(The data begins)
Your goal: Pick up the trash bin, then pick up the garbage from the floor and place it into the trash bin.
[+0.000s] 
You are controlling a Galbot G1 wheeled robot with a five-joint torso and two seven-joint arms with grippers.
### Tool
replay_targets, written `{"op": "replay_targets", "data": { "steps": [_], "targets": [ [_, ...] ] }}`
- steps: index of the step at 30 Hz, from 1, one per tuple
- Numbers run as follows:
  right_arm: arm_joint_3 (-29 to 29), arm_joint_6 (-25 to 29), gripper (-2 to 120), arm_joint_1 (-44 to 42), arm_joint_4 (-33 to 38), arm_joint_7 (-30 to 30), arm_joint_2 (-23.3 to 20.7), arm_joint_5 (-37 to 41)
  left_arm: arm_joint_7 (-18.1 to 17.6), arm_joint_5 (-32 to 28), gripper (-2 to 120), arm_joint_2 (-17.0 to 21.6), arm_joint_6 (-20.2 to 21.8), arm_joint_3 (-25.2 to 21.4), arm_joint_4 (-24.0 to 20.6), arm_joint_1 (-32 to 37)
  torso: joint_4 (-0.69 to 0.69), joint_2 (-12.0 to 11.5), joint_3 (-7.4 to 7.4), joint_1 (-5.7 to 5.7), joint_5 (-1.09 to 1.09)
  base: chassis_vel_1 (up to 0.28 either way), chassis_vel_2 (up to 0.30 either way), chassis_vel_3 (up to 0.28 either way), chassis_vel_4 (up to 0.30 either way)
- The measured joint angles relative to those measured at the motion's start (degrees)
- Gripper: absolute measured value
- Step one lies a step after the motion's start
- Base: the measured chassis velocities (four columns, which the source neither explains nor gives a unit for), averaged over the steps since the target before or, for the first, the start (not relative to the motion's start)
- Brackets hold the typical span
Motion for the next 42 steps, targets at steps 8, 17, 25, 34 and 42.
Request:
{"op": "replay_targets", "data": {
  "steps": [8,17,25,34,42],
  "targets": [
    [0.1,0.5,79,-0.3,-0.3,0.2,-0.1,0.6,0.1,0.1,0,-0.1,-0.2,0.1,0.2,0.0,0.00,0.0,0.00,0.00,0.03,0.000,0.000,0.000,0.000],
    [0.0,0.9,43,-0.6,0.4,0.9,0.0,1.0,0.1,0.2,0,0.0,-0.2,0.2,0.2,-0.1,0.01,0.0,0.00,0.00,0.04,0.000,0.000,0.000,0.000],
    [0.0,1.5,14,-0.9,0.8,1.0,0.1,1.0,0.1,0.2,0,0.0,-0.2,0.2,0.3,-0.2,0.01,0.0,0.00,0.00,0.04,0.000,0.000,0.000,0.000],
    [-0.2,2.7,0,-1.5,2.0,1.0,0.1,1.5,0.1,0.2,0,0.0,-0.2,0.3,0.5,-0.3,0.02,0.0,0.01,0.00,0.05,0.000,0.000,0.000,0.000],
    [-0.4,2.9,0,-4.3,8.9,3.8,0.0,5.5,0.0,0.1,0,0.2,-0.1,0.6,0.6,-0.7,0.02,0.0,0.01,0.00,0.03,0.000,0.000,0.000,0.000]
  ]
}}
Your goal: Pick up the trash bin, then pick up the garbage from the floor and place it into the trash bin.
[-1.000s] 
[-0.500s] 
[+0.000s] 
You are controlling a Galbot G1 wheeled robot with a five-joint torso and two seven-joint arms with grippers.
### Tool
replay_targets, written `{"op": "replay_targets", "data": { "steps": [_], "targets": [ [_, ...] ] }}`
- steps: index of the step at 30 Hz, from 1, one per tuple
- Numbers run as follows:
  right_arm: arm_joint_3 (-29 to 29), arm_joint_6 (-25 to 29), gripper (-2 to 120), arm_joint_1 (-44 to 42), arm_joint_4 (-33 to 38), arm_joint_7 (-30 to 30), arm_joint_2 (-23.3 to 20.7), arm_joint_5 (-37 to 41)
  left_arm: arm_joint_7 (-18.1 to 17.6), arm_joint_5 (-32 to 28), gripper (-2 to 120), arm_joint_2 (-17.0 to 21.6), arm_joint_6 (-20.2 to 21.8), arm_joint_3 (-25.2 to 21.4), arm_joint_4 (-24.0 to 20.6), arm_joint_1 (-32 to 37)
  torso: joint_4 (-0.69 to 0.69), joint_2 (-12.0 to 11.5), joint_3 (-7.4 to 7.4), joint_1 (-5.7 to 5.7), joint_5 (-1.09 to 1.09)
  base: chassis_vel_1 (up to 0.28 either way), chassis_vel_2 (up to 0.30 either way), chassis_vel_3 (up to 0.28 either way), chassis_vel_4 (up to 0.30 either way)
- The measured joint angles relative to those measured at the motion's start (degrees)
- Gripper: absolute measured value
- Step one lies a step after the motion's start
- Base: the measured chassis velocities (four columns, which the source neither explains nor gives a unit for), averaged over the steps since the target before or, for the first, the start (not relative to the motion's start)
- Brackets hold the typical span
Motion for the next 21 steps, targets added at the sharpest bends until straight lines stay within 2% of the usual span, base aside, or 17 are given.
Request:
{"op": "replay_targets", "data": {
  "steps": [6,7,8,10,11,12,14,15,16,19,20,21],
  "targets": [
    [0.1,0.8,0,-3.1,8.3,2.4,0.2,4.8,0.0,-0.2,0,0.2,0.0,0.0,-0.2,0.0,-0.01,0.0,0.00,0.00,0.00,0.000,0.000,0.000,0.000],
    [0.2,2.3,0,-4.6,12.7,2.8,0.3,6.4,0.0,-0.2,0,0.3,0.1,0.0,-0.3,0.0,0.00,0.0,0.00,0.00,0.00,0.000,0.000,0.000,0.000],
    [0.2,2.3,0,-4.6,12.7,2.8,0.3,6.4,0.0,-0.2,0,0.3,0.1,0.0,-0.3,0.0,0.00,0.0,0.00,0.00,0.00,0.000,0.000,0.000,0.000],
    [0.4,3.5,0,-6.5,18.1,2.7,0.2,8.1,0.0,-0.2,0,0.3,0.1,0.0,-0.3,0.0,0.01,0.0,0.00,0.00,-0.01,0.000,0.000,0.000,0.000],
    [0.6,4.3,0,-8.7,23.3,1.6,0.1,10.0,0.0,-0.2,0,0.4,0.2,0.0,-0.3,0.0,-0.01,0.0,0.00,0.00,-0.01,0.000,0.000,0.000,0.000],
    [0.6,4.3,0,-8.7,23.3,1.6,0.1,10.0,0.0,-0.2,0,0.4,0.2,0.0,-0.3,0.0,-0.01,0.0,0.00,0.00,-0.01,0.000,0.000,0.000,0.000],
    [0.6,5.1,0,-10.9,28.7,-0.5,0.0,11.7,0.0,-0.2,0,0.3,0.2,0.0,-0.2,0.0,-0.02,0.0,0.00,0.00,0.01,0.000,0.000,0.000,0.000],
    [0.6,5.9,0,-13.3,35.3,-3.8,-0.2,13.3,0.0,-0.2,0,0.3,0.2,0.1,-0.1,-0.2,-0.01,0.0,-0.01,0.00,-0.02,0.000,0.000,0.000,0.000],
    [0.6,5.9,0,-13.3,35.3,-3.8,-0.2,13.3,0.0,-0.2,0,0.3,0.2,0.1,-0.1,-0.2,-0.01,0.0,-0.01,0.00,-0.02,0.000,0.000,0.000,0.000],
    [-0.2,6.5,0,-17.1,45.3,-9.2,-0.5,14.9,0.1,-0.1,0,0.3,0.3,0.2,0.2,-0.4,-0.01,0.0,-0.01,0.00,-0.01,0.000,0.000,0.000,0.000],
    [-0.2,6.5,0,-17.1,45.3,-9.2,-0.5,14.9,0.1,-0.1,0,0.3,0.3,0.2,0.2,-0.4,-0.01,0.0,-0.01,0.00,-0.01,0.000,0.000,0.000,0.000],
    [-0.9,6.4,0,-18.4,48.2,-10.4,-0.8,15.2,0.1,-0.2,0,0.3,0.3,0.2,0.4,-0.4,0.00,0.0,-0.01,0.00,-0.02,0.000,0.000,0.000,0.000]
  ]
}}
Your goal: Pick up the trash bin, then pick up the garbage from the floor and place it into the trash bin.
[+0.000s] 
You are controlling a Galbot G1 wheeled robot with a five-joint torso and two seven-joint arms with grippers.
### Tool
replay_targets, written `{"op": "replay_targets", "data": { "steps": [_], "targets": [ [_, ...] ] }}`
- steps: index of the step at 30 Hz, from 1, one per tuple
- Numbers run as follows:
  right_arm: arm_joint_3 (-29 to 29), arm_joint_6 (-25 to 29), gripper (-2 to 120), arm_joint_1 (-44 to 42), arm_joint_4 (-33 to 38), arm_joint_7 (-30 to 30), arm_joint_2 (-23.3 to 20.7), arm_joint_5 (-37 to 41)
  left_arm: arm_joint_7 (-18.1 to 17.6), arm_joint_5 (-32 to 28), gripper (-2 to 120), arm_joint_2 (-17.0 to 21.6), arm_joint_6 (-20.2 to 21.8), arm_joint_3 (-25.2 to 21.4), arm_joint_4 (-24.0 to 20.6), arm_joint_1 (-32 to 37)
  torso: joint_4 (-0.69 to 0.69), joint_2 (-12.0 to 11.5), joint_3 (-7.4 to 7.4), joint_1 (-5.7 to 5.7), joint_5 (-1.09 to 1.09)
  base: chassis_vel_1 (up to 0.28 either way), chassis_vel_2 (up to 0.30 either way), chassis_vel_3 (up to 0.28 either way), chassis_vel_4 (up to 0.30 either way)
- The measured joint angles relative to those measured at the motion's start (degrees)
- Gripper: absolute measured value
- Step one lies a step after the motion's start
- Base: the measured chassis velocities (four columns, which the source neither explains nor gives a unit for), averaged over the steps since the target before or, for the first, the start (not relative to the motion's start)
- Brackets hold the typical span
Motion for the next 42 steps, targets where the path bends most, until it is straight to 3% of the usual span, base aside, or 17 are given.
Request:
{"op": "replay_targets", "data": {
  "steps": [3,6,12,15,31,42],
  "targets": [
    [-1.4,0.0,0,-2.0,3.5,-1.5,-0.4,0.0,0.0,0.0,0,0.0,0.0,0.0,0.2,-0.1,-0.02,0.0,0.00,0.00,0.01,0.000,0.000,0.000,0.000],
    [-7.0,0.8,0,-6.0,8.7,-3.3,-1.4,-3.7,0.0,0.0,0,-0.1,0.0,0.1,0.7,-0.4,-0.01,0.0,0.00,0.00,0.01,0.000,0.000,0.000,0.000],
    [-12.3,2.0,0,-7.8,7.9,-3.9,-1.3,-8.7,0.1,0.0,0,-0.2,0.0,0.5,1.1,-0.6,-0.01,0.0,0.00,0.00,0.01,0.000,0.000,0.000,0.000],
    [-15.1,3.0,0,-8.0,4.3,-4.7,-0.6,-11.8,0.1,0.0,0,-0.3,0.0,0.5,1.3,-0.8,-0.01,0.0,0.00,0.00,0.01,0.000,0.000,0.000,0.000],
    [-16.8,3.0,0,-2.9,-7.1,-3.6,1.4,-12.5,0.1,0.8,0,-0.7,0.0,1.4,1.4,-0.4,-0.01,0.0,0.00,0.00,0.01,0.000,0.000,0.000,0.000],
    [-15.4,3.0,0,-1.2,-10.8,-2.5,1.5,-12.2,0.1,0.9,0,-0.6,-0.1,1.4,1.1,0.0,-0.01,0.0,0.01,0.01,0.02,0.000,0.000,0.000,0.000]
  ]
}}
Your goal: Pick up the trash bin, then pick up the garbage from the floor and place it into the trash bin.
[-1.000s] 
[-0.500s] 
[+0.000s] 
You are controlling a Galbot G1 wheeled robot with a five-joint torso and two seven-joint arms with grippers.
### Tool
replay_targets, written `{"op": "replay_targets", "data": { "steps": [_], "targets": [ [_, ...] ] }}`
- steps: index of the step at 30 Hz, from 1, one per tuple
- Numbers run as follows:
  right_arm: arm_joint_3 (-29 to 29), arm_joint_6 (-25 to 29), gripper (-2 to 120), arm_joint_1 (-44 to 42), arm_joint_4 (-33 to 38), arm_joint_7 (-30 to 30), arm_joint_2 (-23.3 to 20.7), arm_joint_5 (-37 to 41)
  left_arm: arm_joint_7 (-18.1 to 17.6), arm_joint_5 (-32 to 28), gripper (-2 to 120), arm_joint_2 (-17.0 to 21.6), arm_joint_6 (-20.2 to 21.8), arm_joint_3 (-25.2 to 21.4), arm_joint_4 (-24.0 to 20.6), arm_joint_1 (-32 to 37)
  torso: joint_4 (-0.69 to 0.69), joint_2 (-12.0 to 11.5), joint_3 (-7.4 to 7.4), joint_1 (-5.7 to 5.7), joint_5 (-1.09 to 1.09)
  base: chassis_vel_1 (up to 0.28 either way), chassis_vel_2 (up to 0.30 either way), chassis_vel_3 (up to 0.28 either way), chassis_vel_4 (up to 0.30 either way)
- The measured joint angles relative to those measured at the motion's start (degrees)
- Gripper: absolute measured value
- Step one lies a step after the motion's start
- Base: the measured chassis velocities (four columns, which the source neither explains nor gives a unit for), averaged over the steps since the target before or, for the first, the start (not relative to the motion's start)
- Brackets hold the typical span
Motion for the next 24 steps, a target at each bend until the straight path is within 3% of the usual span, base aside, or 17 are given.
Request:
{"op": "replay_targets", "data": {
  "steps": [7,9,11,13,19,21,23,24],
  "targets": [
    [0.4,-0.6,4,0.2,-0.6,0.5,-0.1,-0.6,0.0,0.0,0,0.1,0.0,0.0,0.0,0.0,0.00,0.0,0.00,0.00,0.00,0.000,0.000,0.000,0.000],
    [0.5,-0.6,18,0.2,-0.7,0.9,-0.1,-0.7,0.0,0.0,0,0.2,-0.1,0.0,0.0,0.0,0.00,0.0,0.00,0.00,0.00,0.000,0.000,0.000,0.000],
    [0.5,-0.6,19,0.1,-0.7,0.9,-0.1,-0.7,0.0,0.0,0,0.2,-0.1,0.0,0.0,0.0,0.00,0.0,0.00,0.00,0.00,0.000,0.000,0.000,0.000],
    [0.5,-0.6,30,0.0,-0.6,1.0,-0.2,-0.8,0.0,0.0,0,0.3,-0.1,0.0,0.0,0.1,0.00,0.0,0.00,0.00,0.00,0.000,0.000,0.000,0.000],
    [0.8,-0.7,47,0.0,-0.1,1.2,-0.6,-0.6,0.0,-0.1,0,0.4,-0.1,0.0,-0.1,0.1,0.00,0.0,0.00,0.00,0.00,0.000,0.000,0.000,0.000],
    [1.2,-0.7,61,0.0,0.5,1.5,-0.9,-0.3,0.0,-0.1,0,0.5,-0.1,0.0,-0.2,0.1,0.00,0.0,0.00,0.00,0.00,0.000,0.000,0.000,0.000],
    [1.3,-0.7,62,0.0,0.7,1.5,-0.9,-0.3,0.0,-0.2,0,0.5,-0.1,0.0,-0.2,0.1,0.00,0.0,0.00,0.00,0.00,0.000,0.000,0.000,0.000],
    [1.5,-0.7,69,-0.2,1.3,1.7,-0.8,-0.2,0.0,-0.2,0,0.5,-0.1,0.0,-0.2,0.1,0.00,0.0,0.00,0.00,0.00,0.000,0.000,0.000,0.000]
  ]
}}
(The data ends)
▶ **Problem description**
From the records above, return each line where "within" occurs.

▶ **Solution to this problem**
Motion for the next 21 steps, targets added at the sharpest bends until straight lines stay within 2% of the usual span, base aside, or 17 are given.
Motion for the next 24 steps, a target at each bend until the straight path is within 3% of the usual span, base aside, or 17 are given.

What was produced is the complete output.